退屈な日々 / Der graue Alltag

将来の展望が見えない現代。それでも映画や本を楽しみ、ダラダラと過ごす日常を生暖かく記録する。

【読書感想】工藤勇一『学校の「当たり前」をやめた。 ― 生徒も教師も変わる! 公立名門中学校長の改革 ―』(時事通信社、2018年)

千代田区麹町中学校の工藤勇一校長の学校改革の取り組みを紹介した本。

各種メディアにも取り上げられたらしいが、私は以下の表紙のコピーに惹かれて読んでみた。

  • 宿題は必要ない
  • クラス担任は廃止
  • 中間・期末テストも廃止

これらは相当ドラスティックな改革なので、いま流行りの民間校長かと思ったがそうではない。大学卒業後、地元山形県で公立校教員として勤務し、その後、東京都に移って教員を経て、教育委員会などで教育行政に携わっている。教員出身の校長である。

本書では上記コピーを含めた学校改革を詳しく説明していて、それぞれなるほどと興味深く。驚いたのは、これら従来当然とされてきたことが、実は文部科学省が統制しているわけではなく、多くは慣習であるということ。なので現場がその気になれば変えられるということだ。

これだけ思い切って改革できれば、リスクはあるもののやりがいがあるだろうと思った。しかしタイトルにあるように公立校とはいえ名門校であり、財政的にも人材的にもさまざまな面で恵まれた環境にある。

筆者がまえがきに述べているように、そのままフツーの公立校に取り入れることは難しいだろう。それでも公立校でもこれだけのことができる、ということを実践で示したことの意義は大きい。一方、公立校のもかなりの地域格差があることも事実であり、これについては複雑な思いがある。

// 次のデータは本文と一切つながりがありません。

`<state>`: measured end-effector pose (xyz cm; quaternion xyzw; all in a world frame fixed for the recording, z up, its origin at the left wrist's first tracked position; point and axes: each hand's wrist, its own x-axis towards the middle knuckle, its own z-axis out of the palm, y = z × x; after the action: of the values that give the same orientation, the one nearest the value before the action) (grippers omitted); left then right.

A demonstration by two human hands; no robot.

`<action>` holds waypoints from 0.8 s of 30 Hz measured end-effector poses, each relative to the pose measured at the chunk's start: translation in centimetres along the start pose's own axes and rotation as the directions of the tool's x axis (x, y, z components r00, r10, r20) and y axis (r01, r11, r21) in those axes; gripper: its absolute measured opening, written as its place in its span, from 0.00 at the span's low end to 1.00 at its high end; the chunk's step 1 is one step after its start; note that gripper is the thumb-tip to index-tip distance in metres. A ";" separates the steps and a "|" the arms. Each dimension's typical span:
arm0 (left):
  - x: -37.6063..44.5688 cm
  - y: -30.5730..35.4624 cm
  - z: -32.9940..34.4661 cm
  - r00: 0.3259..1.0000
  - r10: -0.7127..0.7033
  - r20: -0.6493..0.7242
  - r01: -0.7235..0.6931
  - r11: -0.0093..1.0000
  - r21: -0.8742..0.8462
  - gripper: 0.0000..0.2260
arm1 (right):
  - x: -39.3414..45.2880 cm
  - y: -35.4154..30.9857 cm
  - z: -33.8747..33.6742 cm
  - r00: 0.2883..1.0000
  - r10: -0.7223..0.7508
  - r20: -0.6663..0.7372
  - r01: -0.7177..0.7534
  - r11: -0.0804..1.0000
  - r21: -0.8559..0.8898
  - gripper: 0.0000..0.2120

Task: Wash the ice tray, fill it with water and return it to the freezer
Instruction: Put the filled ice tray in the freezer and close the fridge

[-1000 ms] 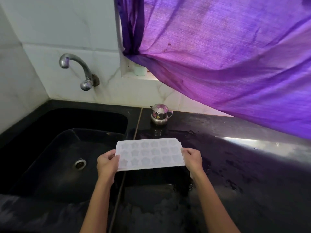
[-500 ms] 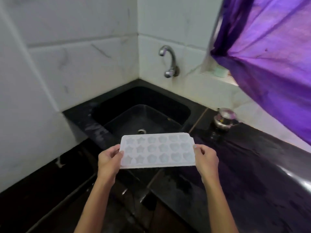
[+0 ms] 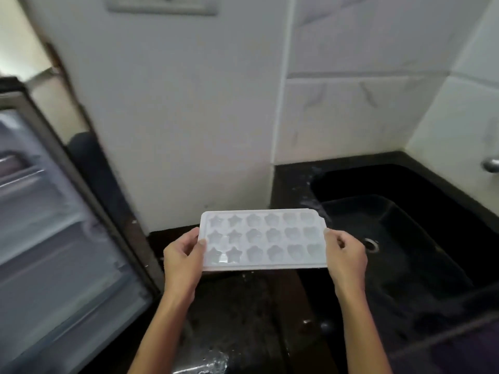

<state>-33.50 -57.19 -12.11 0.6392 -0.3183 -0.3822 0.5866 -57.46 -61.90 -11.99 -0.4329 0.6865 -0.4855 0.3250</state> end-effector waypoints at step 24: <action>-4.7 -2.7 -24.5 0.415 -0.124 -0.901 -0.033 0.988 -0.151 0.13 | -12.7 -8.3 33.6 0.455 -0.293 0.841 0.287 0.942 0.173 0.09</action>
<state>-14.88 -40.49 -13.81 0.7082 0.0951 -0.0141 0.6995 -20.74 -64.63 -14.42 -0.7245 0.3499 -0.2579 0.5350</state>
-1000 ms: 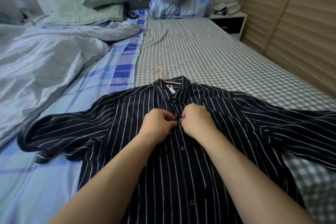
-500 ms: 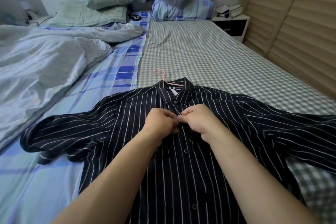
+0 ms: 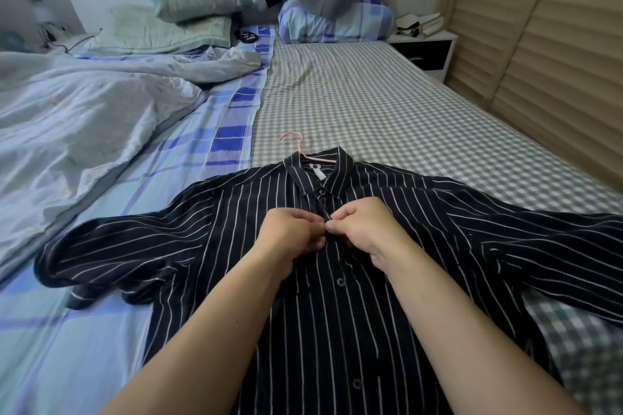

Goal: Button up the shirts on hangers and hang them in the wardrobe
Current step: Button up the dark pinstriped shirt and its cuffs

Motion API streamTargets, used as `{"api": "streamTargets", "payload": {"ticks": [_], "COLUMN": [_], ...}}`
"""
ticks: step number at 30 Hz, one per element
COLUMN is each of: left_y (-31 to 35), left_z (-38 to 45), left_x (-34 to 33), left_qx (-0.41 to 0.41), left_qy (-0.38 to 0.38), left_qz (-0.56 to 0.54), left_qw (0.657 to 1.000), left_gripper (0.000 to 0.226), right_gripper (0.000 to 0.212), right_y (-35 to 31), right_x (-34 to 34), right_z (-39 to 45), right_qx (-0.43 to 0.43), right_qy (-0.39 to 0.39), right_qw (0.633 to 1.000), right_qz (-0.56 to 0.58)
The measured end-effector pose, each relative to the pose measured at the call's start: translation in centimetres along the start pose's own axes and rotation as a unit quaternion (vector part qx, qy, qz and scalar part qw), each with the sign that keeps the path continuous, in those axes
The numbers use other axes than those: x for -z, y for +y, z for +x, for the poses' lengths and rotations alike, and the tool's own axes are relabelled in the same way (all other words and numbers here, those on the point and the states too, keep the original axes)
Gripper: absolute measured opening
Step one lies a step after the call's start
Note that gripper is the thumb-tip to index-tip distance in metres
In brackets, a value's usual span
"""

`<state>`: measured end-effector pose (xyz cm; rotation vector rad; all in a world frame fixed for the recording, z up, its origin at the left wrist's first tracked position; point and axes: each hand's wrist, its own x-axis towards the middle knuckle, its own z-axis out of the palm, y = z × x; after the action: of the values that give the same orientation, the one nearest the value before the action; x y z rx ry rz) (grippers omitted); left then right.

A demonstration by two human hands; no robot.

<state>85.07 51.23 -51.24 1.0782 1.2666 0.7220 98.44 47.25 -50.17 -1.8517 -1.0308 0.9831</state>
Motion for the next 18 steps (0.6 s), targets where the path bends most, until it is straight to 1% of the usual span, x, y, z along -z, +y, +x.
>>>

私は進路選択のときに教員になることを考えたこともあった。しかし勉強はまあまあできたが、学校そのものが嫌いなのですぐに考え直した。学校を職場に選ぶことはおよそ考えられなかった。この本のように学校を変革するという発想はまるでなかったのだ。いま振り返ってみると、やはり私は教員の器でなかったなと胸をなでおろしている。